Dans la valorisation d'un fonds, l'EBE va devoir non seulement être retraité au regard des activités Covid qui feront – sans doute — défaut à l'avenir, mais également être considéré en tenant compte de la hausse inéluctable des coûts de personnels et des frais généraux. Sans compter la hausse des tarifs pratiqués par les fournisseurs qui constitue une nouvelle menace pour la marge officinale. Une marge que les titulaires sont exhortés, soit dit en passant, de préserver par une répercussion de cette hausse sur le prix de vente. « Dans le cas contraire cela va être catastrophique pour le compte d'exploitation », met en garde Joël Lecoeur.

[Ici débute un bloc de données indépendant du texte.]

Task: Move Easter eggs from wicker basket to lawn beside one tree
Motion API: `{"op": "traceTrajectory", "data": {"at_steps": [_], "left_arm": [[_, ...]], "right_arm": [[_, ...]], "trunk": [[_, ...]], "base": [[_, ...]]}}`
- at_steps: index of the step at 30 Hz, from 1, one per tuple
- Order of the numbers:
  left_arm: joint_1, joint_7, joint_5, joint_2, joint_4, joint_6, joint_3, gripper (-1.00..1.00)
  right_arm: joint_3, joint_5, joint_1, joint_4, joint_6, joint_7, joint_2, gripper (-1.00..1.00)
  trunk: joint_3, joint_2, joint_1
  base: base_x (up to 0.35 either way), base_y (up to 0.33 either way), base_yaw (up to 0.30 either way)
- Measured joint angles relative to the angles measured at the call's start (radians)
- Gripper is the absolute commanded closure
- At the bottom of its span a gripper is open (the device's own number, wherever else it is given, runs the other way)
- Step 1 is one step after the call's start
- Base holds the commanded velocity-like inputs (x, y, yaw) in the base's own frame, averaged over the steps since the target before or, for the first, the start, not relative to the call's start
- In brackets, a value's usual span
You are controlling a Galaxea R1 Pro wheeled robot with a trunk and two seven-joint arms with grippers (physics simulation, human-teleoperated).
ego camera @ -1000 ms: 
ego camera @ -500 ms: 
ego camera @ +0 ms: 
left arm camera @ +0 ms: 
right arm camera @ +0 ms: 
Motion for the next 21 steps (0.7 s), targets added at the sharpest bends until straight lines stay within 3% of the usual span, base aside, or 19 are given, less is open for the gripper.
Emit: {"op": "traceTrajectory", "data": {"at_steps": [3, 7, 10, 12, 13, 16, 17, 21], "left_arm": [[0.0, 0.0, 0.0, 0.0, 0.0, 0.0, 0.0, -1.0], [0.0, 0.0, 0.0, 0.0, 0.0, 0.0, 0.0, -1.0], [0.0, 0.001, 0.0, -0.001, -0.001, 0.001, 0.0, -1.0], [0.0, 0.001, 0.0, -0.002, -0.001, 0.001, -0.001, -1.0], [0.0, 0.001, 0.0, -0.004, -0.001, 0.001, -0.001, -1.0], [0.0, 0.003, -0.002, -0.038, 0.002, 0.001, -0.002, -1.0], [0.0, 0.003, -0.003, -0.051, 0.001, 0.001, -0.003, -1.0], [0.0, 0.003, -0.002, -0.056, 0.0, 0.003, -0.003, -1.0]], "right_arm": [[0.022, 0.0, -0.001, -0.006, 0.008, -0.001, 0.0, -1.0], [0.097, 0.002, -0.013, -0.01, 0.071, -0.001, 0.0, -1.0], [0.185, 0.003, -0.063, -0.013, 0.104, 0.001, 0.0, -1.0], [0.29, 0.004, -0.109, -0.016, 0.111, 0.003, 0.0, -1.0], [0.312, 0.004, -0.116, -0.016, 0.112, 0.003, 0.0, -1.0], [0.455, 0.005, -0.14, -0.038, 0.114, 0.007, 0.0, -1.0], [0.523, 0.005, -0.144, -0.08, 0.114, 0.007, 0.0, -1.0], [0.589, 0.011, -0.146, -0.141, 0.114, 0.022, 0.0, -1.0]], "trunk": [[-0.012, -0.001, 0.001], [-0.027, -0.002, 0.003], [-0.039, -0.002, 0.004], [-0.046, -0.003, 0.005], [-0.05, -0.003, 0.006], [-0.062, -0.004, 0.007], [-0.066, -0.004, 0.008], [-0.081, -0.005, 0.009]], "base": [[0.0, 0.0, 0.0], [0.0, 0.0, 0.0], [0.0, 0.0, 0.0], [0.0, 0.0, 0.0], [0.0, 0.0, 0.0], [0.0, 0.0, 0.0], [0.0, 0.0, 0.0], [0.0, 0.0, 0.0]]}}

Déjouer la financiarisation
La tendance inflationniste sur les prix de cession n'est pas sans soulever certaines questions quant à la transmission, alors même que de nombreux titulaires cherchent aujourd'hui à céder pour partir à la retraite. Car, observe Joël Lecoeur, « si l'apport personnel, mesuré en pourcentage du prix de vente, reste quasiment identique – 16 % contre 15 % en 2021- en valeur absolue, son montant est tel (297 000 euros en moyenne) qu'il pose problème à de nombreux jeunes diplômés, candidats à l'installation ». De plus, selon l'expert-comptable, l'effet ciseau engendré par la hausse des taux d'intérêt, conjuguée à la hausse des prix d'achat, des frais généraux et des coûts de personnels, risque de grever la capacité de remboursement de 7 % environ. De même, selon les calculs des experts-comptables, un taux d'intérêt passant de 1 à 4 % entraîne une baisse de la capacité d'endettement de 16 points.

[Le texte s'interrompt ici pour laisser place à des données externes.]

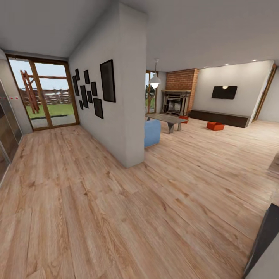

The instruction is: Move the two storage containers from the living room to the garage. In the garage, place one container on the floor and stack the other container on top of it (either order is fine).

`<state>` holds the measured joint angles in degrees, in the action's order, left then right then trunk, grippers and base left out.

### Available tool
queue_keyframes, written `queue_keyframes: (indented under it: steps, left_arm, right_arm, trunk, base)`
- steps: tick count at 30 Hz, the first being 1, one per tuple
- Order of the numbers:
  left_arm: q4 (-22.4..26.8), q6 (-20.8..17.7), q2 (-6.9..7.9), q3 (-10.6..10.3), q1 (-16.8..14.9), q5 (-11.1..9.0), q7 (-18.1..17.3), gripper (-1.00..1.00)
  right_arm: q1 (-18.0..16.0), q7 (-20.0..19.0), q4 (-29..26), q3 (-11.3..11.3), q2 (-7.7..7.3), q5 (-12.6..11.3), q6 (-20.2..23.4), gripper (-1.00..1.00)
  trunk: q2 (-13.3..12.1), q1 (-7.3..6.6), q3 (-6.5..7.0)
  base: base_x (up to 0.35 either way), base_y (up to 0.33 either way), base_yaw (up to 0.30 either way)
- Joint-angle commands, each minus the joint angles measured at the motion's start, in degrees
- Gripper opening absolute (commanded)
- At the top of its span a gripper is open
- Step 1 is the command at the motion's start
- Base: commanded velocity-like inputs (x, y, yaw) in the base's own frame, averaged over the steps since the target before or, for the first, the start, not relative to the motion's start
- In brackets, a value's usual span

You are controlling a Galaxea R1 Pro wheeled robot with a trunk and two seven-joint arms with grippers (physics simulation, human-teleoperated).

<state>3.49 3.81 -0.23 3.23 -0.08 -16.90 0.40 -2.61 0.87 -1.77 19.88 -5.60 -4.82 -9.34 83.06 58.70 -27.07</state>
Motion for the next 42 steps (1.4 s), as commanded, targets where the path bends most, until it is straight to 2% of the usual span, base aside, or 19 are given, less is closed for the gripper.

Ainsi, explique l'expert-comptable, « dans l'hypothèse d'un prix de cession maintenu à son niveau actuel, l'apport personnel devra alors doubler et représenter 32 % du prix de cession ». Quant à allonger la durée du remboursement de l'emprunt de 12 à 15 ans, cette option n'est pas envisageable, balaie Joël Lecoeur.

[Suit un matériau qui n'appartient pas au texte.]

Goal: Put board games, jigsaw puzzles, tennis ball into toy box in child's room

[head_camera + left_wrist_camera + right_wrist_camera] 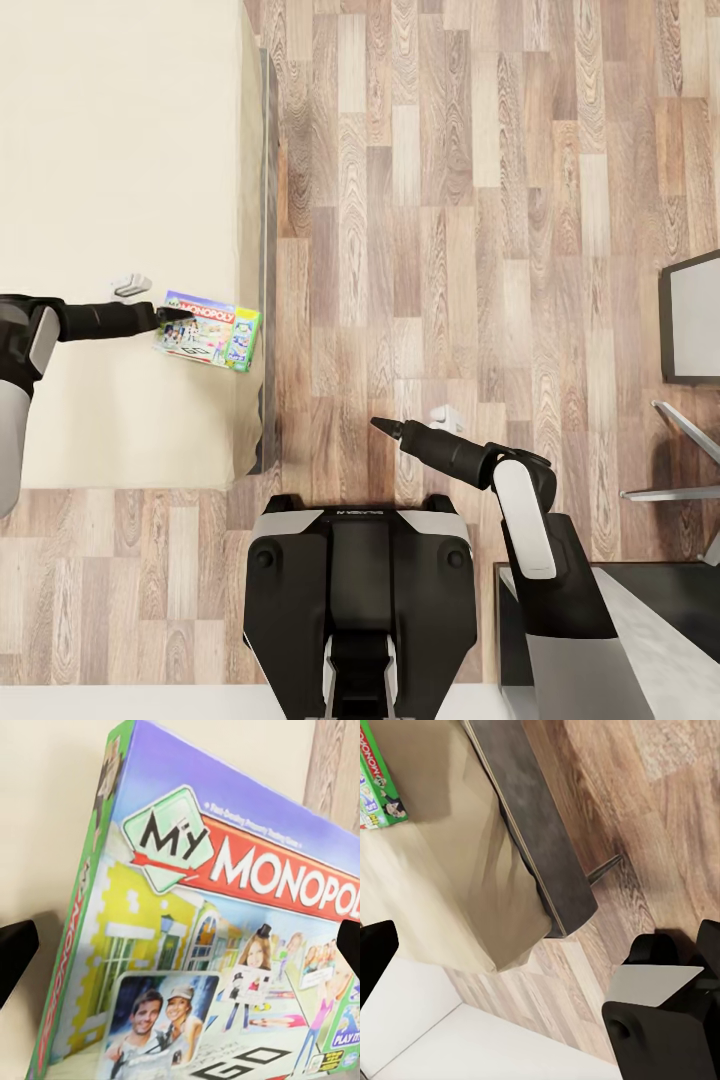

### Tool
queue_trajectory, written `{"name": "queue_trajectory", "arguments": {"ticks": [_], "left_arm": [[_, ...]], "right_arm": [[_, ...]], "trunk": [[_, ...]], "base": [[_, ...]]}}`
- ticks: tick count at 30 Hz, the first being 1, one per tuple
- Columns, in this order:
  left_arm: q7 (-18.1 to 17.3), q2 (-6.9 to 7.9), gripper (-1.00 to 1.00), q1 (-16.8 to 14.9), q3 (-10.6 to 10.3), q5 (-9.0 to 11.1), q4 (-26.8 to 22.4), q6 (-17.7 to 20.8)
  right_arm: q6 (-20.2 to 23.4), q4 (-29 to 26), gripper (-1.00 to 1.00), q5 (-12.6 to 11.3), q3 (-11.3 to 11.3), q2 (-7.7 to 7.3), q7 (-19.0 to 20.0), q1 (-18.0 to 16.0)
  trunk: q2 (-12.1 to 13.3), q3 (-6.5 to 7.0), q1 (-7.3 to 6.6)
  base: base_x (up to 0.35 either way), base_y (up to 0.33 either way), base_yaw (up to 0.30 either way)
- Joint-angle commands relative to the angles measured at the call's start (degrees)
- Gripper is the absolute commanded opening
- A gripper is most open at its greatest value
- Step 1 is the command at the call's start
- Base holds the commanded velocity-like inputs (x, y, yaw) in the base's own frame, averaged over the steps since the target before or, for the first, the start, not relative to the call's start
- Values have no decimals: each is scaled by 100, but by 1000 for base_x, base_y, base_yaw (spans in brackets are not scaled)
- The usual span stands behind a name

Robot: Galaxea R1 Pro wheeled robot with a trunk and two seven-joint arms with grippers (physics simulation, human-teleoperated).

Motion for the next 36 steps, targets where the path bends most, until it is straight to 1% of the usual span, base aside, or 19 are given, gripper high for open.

À la lecture de ces projections, l'expert-comptable ne voit d'autre solution que d’appeler la profession à la raison. Vendeurs et acteurs du marché de l'officine doivent prendre conscience des dangers encourus dans cette fuite en avant. L'achat d'une officine doit rester abordable car il doit être considéré comme l'acquisition d'un outil de travail et non comme une opération purement financière et spéculative. Par conséquent, les prix de cessions ne pourront pas se maintenir au niveau actuel. À moins de faire encourir au réseau officinal le risque d'une financiarisation. Et de ses conséquences, sans doute fatales, pour l'indépendance de la profession.